Task requirements ▸ Look below for the line containing "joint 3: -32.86"; from there through the line containing "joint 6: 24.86", both lines included, please set down each line exactly and nothing else.

Data block ▸
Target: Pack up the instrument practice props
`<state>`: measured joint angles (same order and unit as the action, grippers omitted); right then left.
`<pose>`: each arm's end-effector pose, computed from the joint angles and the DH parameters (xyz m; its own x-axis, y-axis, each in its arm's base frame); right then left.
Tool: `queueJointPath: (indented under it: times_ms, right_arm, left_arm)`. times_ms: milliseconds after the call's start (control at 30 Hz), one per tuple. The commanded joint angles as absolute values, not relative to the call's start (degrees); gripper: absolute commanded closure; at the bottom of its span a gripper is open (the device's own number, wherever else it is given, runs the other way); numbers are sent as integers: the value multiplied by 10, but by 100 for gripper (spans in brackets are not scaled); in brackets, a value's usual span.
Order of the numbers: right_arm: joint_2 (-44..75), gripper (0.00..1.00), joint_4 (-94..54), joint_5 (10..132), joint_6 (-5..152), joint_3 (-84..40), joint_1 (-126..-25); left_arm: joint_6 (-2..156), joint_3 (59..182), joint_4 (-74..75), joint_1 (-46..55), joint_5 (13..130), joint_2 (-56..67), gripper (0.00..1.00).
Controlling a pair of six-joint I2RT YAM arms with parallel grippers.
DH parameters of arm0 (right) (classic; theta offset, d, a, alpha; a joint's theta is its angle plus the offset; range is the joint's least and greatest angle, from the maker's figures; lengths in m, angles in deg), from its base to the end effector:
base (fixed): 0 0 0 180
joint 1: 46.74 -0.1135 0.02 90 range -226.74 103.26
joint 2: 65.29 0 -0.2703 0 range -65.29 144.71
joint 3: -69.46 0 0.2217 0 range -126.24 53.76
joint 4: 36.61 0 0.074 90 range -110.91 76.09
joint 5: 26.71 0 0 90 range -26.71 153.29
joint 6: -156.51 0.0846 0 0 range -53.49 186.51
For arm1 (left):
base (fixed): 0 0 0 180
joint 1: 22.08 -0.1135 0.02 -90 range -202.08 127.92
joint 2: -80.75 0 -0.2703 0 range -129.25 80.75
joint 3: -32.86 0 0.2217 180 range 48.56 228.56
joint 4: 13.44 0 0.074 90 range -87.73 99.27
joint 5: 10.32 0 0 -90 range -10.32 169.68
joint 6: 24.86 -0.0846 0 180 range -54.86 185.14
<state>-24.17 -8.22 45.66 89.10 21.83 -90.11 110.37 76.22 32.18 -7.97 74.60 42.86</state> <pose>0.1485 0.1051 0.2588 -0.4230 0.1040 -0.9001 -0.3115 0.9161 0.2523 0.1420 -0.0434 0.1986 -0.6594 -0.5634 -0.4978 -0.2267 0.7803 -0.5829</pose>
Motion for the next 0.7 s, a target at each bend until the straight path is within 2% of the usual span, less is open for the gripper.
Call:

Solution to the problem ▸
joint 3: -32.86 0 0.2217 180 range 48.56 228.56
joint 4: 13.44 0 0.074 90 range -87.73 99.27
joint 5: 10.32 0 0 -90 range -10.32 169.68
joint 6: 24.86 -0.0846 0 180 range -54.86 185.14

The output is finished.